With pictures excluded, give again exactly the lines running from the one holding "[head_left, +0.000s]" through the end of the listing below.

Data excerpt –
=== Section Start ===

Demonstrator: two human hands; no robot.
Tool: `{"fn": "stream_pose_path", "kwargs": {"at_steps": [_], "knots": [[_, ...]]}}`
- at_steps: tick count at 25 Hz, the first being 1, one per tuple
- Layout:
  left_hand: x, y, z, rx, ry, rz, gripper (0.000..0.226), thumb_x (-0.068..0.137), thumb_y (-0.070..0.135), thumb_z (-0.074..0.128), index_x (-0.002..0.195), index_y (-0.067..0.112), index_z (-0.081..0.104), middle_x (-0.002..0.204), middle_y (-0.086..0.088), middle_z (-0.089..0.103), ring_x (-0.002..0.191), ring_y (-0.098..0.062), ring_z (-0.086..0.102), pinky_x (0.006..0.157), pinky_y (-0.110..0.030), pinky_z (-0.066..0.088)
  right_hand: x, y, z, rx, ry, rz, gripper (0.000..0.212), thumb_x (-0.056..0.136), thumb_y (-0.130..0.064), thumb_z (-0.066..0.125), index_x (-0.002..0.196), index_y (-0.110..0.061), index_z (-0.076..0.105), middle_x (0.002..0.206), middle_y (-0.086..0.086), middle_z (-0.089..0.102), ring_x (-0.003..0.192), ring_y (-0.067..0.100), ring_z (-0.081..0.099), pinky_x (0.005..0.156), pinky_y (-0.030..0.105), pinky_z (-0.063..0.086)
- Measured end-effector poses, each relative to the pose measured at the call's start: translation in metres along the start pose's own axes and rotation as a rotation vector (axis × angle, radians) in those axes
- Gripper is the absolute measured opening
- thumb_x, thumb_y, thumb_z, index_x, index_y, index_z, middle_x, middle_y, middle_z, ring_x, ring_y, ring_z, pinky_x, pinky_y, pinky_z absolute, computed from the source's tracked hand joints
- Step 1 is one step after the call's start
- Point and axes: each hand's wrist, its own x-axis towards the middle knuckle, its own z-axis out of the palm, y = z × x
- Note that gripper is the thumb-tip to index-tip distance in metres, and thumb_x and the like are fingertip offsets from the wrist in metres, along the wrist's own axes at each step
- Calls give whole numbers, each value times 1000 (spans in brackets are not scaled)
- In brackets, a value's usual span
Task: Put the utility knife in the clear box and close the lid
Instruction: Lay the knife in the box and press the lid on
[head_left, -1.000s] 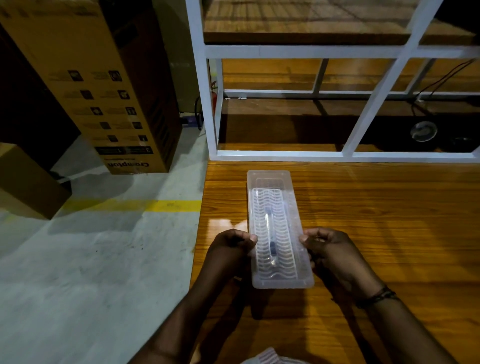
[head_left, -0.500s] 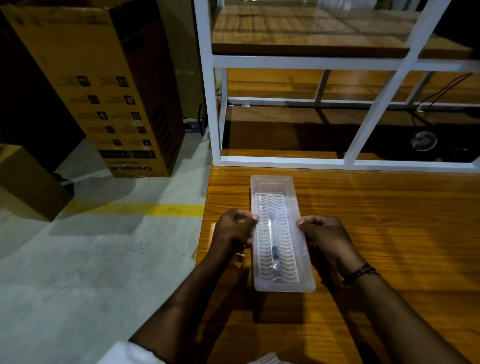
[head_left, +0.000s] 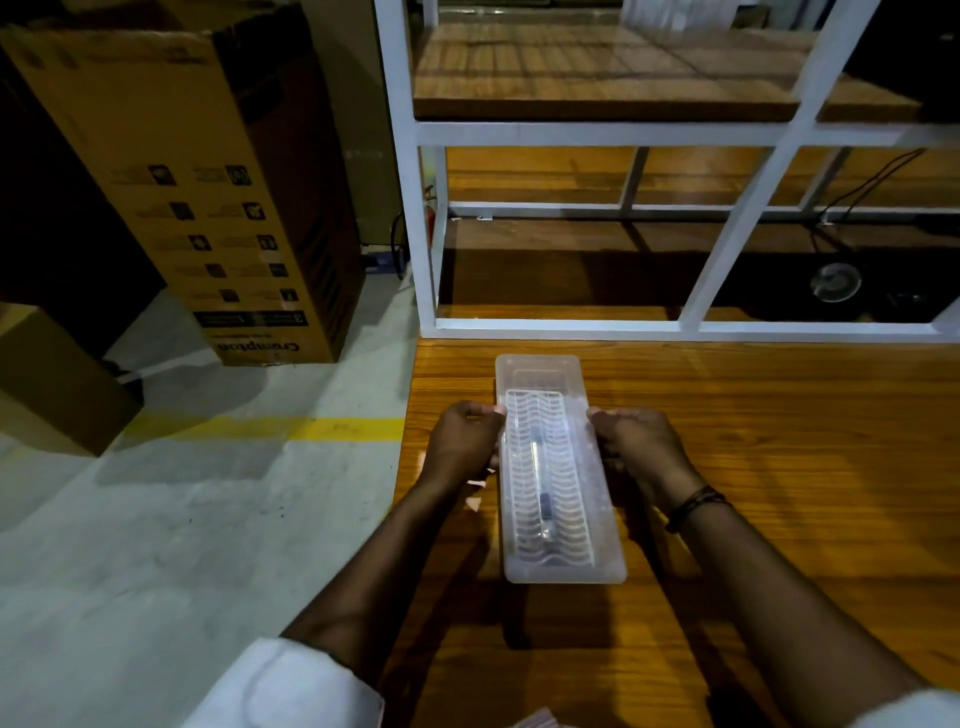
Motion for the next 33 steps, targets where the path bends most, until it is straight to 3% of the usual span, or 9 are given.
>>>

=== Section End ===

Response –
[head_left, +0.000s] 
Motion for the next 33 steps, targets where the path bends most, until it is straight to 3% of the usual span, or 9 are given.
>>>

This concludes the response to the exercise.